Orlando não acredita em fantasmas

Os quatro filhos do velho Orlando, com o pretexto de lhe dar um final de vida digno, como se diz, decidem tirá-lo de Niterói — transferi-lo, portanto, para o interior de São Paulo: Botucatu, mais especificamente. Orlando está com noventa e três anos, não tem muito tempo; ou pelo menos era essa a linha de raciocínio dos filhos (um deles, inclusive, criador de gado). O pai, que já batalhara imenso, merece um derradeiro descanso perto dos seus, mesmo que isto signifique remover as revigorantes caminhadas na areia da praia de Icaraí, atividade que há muito tornara-se hábito para o quase centenário homem oceânico. É um momento de cortar o coração quando Orlando descobre que toda aquela logística Niterói-Botucatu nada mais era do que uma oportunidade para os filhos controlarem de perto o dinheiro do velho, conter eventuais gastos, gerir os bens de maneira adequada para evitar dívidas inconvenientes quando a morte, enfim, viesse buscar a alma do progenitor. Como vingança e ato último de dignidade, Orlando decide-se permanecer vivo, sobreviver o máximo que puder — plano cujos estágios ele realmente coloca em prática com muita robustez. Já enterrara dois dos quatro filhos; ainda respira com desenvoltura, Orlando.

— P. R. Cunha

Estamos em limpezas, eles diziam

Ted estacionou o automóvel perto de um enorme cipreste (Taxodium mucronatum), à esquerda da lanchonete com placa de saída em néon roxo que poderia muito bem ter servido de cenário para alguma série do David Lynch.
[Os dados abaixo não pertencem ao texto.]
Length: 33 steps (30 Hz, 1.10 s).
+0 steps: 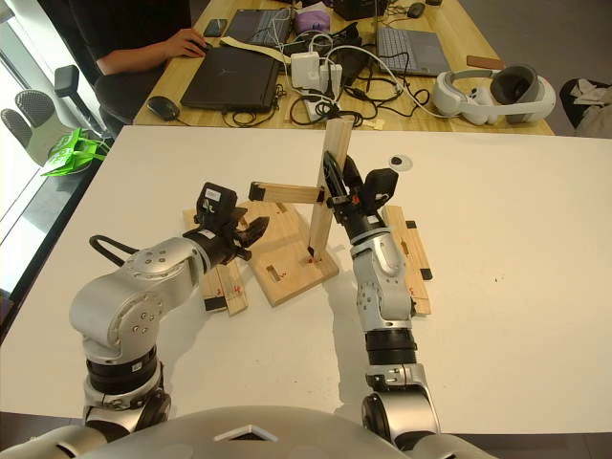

O sol começava a desaparecer atrás das montanhas rochosas e aquela atmosfera taciturna, azul desânimo, mexia com o Ted, que lembrava-se das longas noites de copo com amigos que hoje não são mais amigos, pessoas com rostos que seriam mesmo irreconhecíveis para ele — caso as encontrasse, digamos, numa feira a comprar fatos esportivos de lycra (tipo spandex). Os altifalantes da aparelhagem da lanchonete tocavam «Can’t Help Falling in Love» do Hugo Peretti, mas na versão com voz arrastada, modorrenta, do Rei do Molejo: Elvis Presley. Ted caminhou mais alguns metros e sentia que o barulho das próprias botas Caterpillar Second Shift cor café a pisar no cascalho do estacionamento e a cacofonia voz-Elvis-like-a-river-flows-surely-to-the-sea começavam a lhe dar vontades de desistir de tudo, de voltar para o próprio automóvel, dirigir até à pensão na qual estava hospedado, assistir a algum filme do Chaplin a preto-e-branco, quem sabe ligar para uma rapariga loura que conhecera há dois anos quando andava pela região à guisa de resolver coisinhas, rapariga parecida com a Sophia Loren antes de a Sophia Loren trocar de rosto através de mutilações cirúrgicas (conhecidas pelo odioso eufemismo «procedimento estético»), rapariga que vivia em jeans e camiseta branca e que ficava apertando os botões do painel da carrinha do Ted e dizia sem parar: Ted, tens aqui uma belezinha tão gira, e o Ted nunca sabia se a rapariga estava a falar do painel ou se aquilo tinha uma qualquer conotação erótica etc. Ted chegou ao local combinado. Parou. Acendeu um cigarro. Ajeitou a aba do boné. Percebeu que, às traseiras da lanchonete, duas pessoas uniformizadas estavam a varrer restos de uma festa recém-terminada. Um homem e uma mulher que se desculpavam educadamente com quem passasse por perto — estamos em limpezas, eles diziam. Copos e pratinhos de plástico dançavam ao vento, esse tipo de panorama. A certa altura, o homem encostara o queixo na ponta do cabo da vassoura e comentara com ar filosófico: não, não sei se eu daria conta de matar o sujeito, sabe?, estou velho demais para essas coisas. E enquanto o homem falava e a mulher fingia que não escutava, o Ted quase se esquecera do motivo que o levara até àquele sítio desolador.